To start with, Viking men were peacocks. They wore fancy, bright colored clothing and covered themselves in jewelry. They bathed a lot by European standards of the time. They combed their hair and styled it. They styled their beards too. In fact, hair styling was so important to Viking men that combs are a very common find in their graves. Can’t go to the next world with messy hair! Viking women tended to be much more plainly dressed, and not as given to ornamentation. The men were definitely the display gender.
Vikings only rarely went viking, or pirating, which is what the word means. The Viking Period was actually only a tiny fraction of the history of the people commonly called Vikings. Even at the height of the Viking Period, most Viking nations made 60% or more of their income from the manufacture and export of textiles. That’s right: not only were the Viking economies never driven by Viking raids, they were actually mostly driven by women. Most of the time, Viking men preferred to farm. Raiding was only undertaken under desperate circumstances, when the crops and economy were so bad that their families might starve. As soon as there was any other choice, they stopped raiding. Although all men and most women were expected to know how to fight, most men were not warriors.

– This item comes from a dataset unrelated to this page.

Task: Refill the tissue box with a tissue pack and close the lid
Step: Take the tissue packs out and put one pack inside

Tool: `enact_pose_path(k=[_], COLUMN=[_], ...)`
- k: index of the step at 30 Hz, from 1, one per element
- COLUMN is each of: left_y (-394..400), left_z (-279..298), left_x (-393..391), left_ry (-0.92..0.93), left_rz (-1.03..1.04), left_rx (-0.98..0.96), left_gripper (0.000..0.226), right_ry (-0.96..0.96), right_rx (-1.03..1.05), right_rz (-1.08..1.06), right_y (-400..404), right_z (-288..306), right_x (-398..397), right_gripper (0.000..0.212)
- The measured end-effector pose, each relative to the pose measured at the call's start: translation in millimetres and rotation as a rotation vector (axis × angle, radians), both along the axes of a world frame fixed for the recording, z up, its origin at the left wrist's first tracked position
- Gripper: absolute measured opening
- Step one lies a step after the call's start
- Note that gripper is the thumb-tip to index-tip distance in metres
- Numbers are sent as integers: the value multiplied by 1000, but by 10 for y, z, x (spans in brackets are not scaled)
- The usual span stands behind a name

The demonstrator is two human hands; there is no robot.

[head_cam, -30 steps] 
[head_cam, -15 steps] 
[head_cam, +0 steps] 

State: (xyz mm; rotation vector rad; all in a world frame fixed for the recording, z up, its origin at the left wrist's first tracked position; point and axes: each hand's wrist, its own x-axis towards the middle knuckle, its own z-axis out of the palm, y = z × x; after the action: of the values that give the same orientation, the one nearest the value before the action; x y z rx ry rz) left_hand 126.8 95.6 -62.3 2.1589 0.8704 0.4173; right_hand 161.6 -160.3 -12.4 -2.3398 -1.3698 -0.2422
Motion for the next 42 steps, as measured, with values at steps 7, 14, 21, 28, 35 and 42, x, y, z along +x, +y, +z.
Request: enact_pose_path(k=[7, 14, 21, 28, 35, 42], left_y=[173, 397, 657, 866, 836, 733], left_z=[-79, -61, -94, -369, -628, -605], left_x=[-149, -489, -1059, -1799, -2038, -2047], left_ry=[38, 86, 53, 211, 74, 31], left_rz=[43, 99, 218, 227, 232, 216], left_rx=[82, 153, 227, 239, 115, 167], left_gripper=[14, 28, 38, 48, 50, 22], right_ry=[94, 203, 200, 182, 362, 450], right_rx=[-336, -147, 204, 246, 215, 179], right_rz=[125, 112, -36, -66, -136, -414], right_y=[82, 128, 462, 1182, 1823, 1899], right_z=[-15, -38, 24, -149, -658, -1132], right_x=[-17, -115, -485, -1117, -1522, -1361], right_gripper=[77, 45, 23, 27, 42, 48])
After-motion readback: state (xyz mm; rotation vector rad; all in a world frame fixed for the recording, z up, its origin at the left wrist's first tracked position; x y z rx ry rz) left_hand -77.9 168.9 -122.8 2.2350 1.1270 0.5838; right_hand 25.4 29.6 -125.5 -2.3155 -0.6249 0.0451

In fact, not only were the Viking economies dominated by women, by their societies tended to have a strong feminist bent. Nowhere in the ancient world were the rights for each gender nearly equal. Make no mistake, they were still tilted in favor of men, but women were closer to achieving full social equality with the Vikings than with any other ancient culture. They had absolute right of divorce, could own property, lead families, and even serve in government. In the home, a wife had more authority than her husband, at least theoretically, by custom. Women were actually considered to be inherently more in touch with the spiritual than men, and were often highly influential as advisers and prophets. The female deities were actually seen as stronger and more capable than the male deities in many ways. Every time Odin goes up against the will of Frigga, for instance, he loses, for all that he is the god of victory. It is from goddesses and human women that Odin gains the bulk of his power and knowledge, not from other males. If one of the gods wants to be able to fly, they must go to a goddess, Freya, for that power. If they want to keep their immortality, they must receive it from Idunn, another goddess.

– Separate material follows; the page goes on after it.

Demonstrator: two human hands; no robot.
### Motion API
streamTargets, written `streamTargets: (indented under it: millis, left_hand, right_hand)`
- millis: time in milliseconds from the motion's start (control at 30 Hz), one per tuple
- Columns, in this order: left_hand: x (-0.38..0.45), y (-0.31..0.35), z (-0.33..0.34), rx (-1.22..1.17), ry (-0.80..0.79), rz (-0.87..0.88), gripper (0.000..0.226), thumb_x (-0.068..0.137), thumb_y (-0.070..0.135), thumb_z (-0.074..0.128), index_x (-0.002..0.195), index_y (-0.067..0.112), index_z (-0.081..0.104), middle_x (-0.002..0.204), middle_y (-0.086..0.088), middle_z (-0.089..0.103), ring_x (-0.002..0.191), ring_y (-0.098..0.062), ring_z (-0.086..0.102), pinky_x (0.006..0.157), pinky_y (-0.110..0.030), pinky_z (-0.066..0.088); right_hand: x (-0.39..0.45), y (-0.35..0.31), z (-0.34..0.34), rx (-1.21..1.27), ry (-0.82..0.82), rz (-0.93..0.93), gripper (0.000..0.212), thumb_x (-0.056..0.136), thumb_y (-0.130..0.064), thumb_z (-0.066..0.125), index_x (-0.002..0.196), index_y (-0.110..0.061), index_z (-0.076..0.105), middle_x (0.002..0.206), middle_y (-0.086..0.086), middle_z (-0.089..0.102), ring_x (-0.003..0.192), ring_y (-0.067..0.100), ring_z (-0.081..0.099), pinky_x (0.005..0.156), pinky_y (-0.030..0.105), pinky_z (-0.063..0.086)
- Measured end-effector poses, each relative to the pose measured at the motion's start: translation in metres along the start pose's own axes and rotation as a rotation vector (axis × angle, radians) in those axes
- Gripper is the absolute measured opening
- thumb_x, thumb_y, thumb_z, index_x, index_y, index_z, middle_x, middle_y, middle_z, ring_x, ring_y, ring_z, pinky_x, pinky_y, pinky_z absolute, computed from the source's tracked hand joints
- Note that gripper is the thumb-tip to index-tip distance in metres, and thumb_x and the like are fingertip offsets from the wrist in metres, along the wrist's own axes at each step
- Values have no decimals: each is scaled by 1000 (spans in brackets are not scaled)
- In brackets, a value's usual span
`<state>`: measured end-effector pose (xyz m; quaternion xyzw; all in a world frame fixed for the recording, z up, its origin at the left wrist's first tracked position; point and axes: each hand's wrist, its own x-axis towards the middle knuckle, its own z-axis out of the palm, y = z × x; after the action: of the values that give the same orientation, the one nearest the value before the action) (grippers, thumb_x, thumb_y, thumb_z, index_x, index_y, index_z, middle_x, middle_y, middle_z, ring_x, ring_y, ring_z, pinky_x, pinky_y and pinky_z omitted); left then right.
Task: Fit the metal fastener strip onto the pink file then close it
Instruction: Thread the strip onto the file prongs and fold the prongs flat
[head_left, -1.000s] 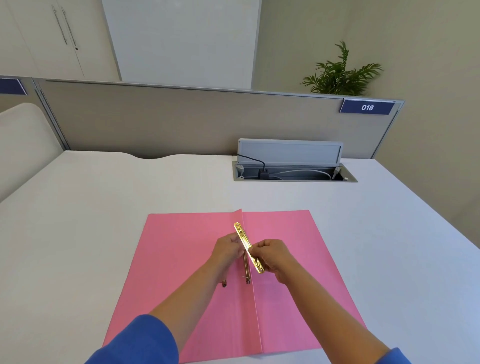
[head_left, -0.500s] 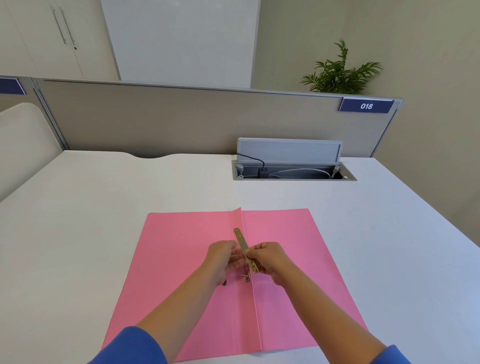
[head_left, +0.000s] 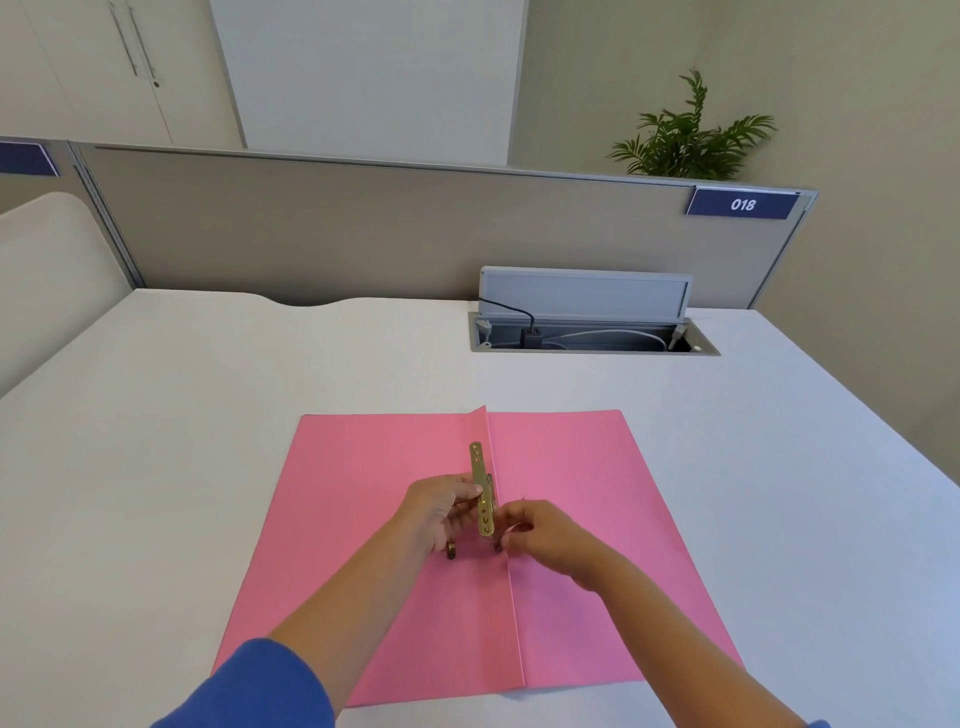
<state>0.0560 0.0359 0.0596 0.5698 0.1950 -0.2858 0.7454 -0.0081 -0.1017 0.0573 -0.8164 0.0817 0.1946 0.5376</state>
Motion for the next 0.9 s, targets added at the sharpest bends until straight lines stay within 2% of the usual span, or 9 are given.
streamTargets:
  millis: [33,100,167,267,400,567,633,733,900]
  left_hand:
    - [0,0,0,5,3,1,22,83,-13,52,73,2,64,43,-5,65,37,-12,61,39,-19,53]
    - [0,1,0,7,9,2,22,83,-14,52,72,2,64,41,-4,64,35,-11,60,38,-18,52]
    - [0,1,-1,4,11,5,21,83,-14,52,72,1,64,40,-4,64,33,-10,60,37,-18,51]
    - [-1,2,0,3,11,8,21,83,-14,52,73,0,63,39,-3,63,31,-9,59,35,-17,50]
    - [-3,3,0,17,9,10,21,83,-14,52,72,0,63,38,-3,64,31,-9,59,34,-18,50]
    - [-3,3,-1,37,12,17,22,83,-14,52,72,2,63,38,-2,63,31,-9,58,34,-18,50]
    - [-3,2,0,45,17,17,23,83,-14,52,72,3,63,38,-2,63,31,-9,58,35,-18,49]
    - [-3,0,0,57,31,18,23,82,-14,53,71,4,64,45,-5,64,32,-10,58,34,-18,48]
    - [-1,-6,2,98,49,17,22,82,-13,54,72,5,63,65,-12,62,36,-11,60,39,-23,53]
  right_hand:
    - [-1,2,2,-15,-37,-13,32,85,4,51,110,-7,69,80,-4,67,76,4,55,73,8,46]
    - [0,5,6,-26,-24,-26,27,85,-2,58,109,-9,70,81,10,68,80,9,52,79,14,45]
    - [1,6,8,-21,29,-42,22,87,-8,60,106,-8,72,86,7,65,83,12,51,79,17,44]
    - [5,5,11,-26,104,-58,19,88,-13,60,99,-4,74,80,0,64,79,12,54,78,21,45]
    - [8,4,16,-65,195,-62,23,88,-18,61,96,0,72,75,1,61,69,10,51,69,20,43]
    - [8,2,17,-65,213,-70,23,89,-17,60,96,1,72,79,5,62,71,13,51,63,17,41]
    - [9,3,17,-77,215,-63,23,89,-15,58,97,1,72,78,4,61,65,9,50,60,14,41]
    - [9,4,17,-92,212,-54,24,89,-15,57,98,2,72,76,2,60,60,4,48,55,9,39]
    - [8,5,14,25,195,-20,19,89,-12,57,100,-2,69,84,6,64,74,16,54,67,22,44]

Why, then, are modern images and stories of the Vikings and their gods so dominated by warrior-themed, male oriented stories? Simple: the stories were recorded by Christians. The Viking traditions were oral. The only reason we have anything written down is because of Christian scribes, after the Vikings were conquered. The heavily patriarchal Christians particularly hated the goddess lore, and stories centered around women, so they simply didn’t write much of that down. All we have left now are fragments and hints of the original, much wider body of lore, but what we do have points to a much more gender-balanced picture.
Nor was Viking society insular. Popular depictions of the Vikings show them cut off from the rest of the world, stuck largely in their own. Many ill-educated people, particularly Folkies, even depict this supposed isolation as being the result of a powerful cultural racism. This picture, however, does not match what history shows us. The Vikings had colonies as far off as North America and Africa. They had trade relations with Greece. They, as mentioned above, made most of their money from trade with other nations. They were actually a well traveled people.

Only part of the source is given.